WHAT THE TASK ASKS:
Reproduce exactly, from the data that follows, the line with "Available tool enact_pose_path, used", the line with "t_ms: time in", and every line that lies between them.

SOURCE MATERIAL:
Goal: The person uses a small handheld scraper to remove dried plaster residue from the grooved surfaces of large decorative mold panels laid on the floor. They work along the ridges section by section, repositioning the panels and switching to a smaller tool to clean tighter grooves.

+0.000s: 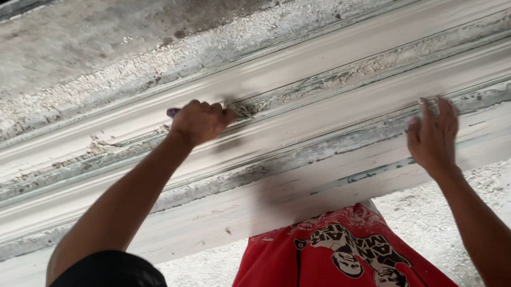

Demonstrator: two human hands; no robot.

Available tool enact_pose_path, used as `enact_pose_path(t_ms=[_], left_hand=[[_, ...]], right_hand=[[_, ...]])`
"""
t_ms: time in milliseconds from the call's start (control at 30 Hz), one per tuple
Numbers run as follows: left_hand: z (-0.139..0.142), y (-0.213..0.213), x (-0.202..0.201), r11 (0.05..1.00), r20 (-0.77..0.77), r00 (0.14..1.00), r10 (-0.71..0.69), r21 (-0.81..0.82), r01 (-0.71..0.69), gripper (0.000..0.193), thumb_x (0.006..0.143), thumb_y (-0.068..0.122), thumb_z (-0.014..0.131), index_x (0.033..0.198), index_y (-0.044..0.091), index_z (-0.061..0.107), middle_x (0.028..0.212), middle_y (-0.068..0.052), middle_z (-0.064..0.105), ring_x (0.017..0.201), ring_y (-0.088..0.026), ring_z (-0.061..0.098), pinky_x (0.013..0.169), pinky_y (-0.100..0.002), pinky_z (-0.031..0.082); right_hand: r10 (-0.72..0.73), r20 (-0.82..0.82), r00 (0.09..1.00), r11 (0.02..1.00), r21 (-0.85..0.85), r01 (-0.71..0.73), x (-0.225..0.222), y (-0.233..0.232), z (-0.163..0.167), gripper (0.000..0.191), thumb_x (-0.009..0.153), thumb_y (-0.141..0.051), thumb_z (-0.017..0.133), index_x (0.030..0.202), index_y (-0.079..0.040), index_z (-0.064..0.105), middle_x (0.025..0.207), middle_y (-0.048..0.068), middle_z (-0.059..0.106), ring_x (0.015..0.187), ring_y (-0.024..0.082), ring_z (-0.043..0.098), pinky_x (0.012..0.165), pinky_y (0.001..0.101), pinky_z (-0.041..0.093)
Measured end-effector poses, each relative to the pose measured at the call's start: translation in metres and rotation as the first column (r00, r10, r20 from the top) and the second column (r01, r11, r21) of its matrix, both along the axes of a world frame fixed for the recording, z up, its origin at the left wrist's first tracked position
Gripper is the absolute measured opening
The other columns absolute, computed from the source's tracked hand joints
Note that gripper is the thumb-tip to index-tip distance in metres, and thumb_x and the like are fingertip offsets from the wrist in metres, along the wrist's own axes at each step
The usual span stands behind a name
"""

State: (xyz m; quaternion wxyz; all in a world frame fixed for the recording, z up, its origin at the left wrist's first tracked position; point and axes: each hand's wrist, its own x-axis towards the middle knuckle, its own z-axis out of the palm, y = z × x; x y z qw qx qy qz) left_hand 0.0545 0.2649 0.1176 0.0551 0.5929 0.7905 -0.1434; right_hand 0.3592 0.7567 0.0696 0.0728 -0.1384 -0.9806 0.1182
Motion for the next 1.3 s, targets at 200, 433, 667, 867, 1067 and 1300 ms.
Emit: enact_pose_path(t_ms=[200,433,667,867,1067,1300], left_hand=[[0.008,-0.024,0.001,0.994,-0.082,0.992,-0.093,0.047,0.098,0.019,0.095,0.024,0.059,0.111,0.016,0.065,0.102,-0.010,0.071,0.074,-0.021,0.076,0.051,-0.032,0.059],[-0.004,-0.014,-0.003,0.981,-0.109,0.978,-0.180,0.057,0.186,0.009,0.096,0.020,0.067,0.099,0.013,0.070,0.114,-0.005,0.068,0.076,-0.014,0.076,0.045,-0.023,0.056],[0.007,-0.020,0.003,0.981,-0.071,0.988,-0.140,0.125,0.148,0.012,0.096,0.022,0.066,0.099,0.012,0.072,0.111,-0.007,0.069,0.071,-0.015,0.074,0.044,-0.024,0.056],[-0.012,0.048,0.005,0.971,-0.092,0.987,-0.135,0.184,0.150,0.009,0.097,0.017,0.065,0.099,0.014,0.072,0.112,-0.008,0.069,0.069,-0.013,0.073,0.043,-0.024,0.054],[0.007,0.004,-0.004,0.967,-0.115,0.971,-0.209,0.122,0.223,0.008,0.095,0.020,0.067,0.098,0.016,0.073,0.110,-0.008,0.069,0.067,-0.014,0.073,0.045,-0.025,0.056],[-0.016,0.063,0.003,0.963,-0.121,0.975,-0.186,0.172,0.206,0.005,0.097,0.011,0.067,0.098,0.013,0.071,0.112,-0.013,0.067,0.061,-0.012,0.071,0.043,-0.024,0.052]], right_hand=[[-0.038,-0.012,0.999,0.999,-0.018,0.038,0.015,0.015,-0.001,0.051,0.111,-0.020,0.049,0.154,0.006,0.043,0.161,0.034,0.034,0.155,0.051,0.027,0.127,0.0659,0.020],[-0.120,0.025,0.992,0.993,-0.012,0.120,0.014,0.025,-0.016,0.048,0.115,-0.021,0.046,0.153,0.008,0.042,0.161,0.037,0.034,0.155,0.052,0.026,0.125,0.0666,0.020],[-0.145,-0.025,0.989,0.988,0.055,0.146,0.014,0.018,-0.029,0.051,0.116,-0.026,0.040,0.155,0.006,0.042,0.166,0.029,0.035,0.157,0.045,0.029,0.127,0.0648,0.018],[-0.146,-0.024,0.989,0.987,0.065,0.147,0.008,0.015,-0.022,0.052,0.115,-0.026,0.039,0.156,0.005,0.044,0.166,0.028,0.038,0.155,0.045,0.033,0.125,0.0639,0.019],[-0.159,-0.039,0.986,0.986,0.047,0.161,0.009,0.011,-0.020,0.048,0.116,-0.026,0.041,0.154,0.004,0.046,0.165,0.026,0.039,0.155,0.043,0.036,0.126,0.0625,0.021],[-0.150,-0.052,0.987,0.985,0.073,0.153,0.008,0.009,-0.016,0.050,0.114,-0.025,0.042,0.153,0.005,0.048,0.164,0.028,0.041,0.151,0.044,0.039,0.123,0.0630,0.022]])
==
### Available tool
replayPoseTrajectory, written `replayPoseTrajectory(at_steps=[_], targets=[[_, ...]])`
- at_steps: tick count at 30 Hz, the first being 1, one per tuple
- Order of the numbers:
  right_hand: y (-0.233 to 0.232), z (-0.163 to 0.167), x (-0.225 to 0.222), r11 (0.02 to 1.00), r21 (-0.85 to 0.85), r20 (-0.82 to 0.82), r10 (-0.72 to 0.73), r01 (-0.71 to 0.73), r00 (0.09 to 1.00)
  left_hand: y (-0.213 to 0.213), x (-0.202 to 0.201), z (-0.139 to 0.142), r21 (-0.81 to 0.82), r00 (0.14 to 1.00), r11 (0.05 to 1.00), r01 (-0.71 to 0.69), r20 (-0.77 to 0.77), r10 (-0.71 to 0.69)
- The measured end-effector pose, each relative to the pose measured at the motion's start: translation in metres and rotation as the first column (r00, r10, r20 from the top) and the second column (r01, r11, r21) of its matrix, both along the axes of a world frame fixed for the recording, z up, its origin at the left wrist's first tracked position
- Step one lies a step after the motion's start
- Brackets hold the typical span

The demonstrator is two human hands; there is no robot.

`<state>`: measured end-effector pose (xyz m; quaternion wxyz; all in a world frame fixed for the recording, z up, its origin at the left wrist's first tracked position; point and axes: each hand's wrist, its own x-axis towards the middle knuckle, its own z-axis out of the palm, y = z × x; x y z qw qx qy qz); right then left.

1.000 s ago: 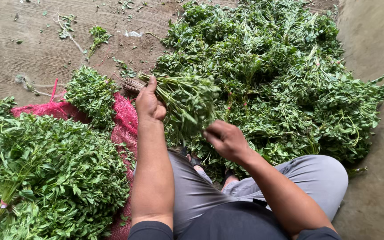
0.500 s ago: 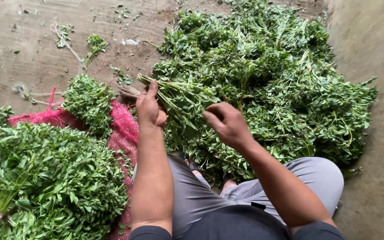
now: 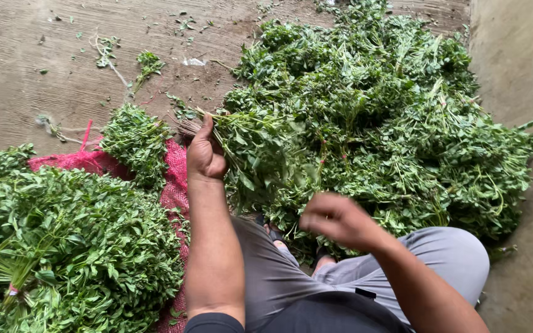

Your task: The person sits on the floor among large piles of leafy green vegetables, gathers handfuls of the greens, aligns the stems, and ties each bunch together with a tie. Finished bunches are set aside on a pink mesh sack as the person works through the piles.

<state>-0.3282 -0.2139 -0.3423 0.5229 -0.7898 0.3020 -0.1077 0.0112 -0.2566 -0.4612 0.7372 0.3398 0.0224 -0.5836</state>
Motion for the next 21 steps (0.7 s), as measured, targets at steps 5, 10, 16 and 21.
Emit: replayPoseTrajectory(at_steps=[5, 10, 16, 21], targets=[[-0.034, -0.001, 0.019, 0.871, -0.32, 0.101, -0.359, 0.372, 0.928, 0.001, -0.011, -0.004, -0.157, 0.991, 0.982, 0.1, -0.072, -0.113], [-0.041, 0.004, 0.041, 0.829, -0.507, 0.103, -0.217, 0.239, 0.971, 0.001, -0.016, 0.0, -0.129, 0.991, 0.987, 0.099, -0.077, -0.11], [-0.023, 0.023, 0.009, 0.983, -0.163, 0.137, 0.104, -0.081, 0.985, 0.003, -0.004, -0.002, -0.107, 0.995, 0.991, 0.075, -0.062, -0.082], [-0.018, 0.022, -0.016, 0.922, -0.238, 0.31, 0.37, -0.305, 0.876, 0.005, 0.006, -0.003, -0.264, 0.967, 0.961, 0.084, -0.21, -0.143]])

RESULT OF THE TASK:
Available tool enact_pose_path, used as `enact_pose_path(t_ms=[_], left_hand=[[_, ...]], right_hand=[[_, ...]])`
"""
t_ms: time in milliseconds from the call's start (control at 30 Hz), one per tuple

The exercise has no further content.